Rounded National Status Rank: N1N - Critically Imperiled
Rounded National Status Rank: NNA - Not Applicable
NatureServe Conservation Status
Rounded Global Status Rank: G1 - Critically Imperiled
Reasons: Ranges widely in the North Pacific, but hunted to near-extinction in early 1900s. Currently there are only two known breeding colonies: one on Torishima Island in the Izu Shoto Island group (plus a possible new colony on Torishima) and the other on Minami-kojima Island in the Senkaku Retto, southwestern Ryukyu Islands. Population is increasing, but still highly vulnerable because of low numbers and low reproductive potential.
Intrinsic Vulnerability: Moderately vulnerable
Other Considerations: The history of the Short-tailed Albatross's contact with people is important to understanding its decline and recovery. In the late 1800s and early 1900s, the worldwide millinery trade preferred albatross feathers which resulted in the killing of millions of birds (Rice and Kenyon 1962). Because the short-tailed albatross was particularly sought after for pillow and quilting "swansdown" (Austin 1949), an estimated 5 million birds were eventually harvested (Hasegawa and DeGange 1982). Their eggs also were collected, which hastened the population decline through to the 1940s.
Date Listed: 06/02/1970
Lead Region: Alaska Region (Region 7)
Where Listed: Entire
Population location: Entire
Listing status: E
For most current information and documents related to the conservation status and management of Phoebastria albatrus, see its USFWS Species Profile
Global Short Term Trend: Increase of 10 to >25%
Comments: Between the mid-1990s and mid-2000s, the number of eggs laid and young fledged roughly doubled (USFWS 2005).

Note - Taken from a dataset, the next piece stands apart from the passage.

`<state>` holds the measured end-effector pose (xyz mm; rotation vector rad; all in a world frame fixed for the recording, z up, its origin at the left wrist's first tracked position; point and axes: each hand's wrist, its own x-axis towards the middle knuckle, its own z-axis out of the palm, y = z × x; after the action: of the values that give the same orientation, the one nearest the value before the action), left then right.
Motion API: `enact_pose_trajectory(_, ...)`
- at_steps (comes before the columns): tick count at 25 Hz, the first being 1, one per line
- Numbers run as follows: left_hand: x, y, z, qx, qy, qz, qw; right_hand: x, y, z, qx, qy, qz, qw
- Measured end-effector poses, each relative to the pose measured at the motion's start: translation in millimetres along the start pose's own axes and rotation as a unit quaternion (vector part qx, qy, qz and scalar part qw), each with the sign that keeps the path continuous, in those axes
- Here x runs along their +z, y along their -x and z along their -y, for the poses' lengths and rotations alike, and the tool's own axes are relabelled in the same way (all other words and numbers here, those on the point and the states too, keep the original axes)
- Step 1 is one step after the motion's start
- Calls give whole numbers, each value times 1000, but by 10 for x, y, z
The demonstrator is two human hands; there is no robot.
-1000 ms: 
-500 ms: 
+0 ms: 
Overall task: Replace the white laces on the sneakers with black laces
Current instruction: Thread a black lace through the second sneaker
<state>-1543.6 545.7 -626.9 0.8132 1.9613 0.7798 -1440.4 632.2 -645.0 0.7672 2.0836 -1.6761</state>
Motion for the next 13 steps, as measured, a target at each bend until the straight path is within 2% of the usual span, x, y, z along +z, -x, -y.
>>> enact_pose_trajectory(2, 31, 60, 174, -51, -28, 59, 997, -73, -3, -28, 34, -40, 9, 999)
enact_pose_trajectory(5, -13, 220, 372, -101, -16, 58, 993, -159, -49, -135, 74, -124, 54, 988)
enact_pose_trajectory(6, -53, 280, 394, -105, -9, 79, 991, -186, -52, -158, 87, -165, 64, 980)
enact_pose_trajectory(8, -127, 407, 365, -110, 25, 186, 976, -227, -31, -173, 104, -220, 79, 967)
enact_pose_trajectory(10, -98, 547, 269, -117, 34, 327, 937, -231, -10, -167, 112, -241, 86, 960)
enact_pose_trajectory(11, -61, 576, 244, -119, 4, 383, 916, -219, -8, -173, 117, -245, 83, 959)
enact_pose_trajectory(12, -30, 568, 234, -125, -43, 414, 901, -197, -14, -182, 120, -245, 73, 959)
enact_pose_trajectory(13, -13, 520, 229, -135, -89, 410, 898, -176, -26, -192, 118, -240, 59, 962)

Global Long Term Trend: Decline of >90%
Comments: Circumstantial evidence from archaeological studies of middens suggests easy, nearshore access by hunters in kayaks (Nelson 1987) to an abundant supply of short-tailed albatrosses from California north to St. Lawrence Island (Friedman 1934, Yesner 1976, Murie 1959). In fact, the species was once regarded as the most common albatross ranging over the U.S. continental shelf (Sanger 1978). Historical records indicate that there were over 100,000 individuals at the Torishima Island colony at the turn of the century (Hattori 1889, in Austin 1949). Between 1885 and 1903, about 5 million were killed on Torishima Island alone, and by 1933 the feather industry had reduced those numbers to less than 50 (Tickell 1975). By 1949 the species was thought to be extinct. In 1950, however, breeding was again reported on Torishima, and in 1954 there were at least 6 breeding pairs (USFWS 2000). Since 1950, there has been an increasing trend in the breeding population at Torishima Island. There are no valid historical estimates of the other estimated 9 breeding populations.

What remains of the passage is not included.